The Confessions Of A Society Photographer by Allan Warren
My rating: 2 of 5 stars
An "self portrait" so sketchy that it barely qualifies for the title. Maybe it's better described as a memoir than an autobiography. What we get is interesting but superficial, lacking in detail and background. We hear something of what (and, occasionally, who) Mr Warren did, but he is so reticent that the book comes over as little more than a "tease". It's not so much the lack of "gossip" as the fact that there isn't much in its place.

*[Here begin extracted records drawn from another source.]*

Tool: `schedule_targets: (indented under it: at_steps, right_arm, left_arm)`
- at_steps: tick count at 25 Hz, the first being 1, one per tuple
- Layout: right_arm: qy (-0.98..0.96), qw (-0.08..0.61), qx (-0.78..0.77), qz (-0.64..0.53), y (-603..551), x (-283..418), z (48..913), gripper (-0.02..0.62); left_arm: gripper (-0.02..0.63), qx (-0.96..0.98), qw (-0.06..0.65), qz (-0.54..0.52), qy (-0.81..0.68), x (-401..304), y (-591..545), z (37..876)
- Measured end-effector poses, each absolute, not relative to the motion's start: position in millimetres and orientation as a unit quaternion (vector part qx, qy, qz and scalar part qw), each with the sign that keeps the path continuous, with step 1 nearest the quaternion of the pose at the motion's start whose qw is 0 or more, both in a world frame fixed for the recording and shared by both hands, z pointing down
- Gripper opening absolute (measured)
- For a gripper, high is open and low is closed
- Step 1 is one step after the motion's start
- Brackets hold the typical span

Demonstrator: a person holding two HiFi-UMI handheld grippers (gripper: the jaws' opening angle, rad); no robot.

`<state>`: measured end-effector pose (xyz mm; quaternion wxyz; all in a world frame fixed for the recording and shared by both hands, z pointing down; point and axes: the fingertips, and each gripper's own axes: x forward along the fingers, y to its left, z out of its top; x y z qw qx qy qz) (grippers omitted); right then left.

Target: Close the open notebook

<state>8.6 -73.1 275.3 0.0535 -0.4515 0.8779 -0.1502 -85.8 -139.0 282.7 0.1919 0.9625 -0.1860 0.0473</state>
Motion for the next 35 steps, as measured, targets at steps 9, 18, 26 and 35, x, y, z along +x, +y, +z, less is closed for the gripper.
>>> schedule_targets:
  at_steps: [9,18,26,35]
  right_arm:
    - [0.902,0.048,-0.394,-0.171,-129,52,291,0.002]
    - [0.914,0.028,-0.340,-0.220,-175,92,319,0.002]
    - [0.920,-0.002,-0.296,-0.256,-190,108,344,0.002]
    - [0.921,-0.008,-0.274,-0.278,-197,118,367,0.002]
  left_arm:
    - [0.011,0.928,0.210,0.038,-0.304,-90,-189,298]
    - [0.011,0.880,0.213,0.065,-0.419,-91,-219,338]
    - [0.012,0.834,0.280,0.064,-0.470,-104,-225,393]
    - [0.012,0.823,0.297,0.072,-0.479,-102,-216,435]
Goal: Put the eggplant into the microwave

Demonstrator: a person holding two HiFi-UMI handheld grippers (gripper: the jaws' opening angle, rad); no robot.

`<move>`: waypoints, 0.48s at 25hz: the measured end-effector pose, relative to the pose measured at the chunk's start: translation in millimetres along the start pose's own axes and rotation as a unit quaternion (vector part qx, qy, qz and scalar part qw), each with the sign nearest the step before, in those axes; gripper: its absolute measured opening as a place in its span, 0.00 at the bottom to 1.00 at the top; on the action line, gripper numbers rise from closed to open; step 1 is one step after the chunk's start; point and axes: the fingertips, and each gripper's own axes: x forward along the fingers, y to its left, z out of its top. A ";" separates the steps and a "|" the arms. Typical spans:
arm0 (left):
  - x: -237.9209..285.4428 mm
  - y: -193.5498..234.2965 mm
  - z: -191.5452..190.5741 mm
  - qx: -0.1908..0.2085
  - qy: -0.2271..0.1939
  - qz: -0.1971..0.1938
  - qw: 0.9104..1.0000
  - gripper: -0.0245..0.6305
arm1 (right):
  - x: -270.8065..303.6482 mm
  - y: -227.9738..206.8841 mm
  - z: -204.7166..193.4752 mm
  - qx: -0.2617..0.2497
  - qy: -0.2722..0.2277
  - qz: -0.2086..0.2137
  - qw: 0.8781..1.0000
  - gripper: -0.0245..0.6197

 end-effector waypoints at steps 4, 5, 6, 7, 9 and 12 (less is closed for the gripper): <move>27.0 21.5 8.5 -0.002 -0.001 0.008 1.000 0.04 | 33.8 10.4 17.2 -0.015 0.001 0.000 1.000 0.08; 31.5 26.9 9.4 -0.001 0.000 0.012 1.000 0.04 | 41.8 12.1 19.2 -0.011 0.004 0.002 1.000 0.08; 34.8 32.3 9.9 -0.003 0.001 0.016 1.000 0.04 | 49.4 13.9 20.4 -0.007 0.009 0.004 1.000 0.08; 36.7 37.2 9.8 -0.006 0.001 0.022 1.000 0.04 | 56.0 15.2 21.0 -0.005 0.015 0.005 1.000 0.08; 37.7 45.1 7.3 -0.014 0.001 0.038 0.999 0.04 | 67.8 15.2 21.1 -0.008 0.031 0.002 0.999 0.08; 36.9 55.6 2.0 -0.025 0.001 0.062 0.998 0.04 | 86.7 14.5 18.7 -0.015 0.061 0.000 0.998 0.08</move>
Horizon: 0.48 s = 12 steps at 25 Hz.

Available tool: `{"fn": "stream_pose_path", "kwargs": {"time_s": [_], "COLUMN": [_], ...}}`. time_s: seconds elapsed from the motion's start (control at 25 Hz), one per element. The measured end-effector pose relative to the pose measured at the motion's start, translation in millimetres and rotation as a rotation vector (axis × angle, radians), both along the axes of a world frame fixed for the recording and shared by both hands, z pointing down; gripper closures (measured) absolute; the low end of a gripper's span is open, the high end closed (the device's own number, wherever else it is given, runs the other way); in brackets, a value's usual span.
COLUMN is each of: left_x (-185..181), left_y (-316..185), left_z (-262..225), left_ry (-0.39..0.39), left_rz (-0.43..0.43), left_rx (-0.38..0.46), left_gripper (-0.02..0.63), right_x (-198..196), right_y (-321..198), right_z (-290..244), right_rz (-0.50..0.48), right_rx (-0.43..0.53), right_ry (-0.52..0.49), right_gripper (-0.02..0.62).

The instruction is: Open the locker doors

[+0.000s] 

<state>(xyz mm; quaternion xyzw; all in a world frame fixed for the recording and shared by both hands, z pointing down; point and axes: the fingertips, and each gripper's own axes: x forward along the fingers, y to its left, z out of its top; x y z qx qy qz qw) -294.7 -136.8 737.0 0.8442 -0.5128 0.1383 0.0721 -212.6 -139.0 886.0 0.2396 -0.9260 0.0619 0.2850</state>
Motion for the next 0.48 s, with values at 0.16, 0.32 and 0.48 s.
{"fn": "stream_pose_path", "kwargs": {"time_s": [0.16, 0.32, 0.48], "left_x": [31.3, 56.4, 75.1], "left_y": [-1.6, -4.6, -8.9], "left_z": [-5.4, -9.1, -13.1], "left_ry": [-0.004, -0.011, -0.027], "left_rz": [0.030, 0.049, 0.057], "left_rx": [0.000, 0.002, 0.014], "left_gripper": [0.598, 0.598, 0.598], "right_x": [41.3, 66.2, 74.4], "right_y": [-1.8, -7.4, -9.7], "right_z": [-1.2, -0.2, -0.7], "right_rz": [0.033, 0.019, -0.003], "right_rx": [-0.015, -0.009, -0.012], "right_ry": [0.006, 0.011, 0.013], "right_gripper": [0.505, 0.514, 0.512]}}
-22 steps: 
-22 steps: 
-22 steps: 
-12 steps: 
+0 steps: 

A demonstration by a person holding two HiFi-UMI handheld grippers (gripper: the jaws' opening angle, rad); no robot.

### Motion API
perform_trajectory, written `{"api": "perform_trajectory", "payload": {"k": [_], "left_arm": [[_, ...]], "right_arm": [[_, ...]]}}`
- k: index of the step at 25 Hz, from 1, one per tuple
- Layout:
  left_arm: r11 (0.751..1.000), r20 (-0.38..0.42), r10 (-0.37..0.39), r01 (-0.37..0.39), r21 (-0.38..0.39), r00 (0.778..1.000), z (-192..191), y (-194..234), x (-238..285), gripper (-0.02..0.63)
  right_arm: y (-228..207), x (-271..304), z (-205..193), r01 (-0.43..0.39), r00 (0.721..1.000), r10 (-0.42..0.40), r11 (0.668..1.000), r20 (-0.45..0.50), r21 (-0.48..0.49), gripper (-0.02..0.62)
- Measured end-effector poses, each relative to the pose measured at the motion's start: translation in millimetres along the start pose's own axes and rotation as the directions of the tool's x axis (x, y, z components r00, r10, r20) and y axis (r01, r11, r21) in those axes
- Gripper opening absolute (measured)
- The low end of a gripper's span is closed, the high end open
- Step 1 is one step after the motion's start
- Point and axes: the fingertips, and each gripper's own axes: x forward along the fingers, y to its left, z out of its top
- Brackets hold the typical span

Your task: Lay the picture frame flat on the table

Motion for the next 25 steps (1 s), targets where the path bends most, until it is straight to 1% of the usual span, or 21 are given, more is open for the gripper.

I first read this on borrowing it from the library in the 1970s, when it was originally published. Re-reading it this year when I got hold of a secondhand copy, my overwhelming impression was lack of substance - particularly after reading some in-depth biographies of more illustrious people in the media. The illustrations are nice, but I wanted more detail and a bit more depth - more of what Allan Warren himself is about.
The Lie by Helen Dunmore
My rating: 3 of 5 stars
An intriguing novel with a poetic quality. Its extensive use of flashbacks and sometimes harrowing detail of life in the trenches (and its aftermath) means it's not an easy read, or a particularly pleasant one. However, it is convincing throughout and sometimes genuinely moving. Recommended for readers who like to be challenged and provoked, rather than people looking for a "light read".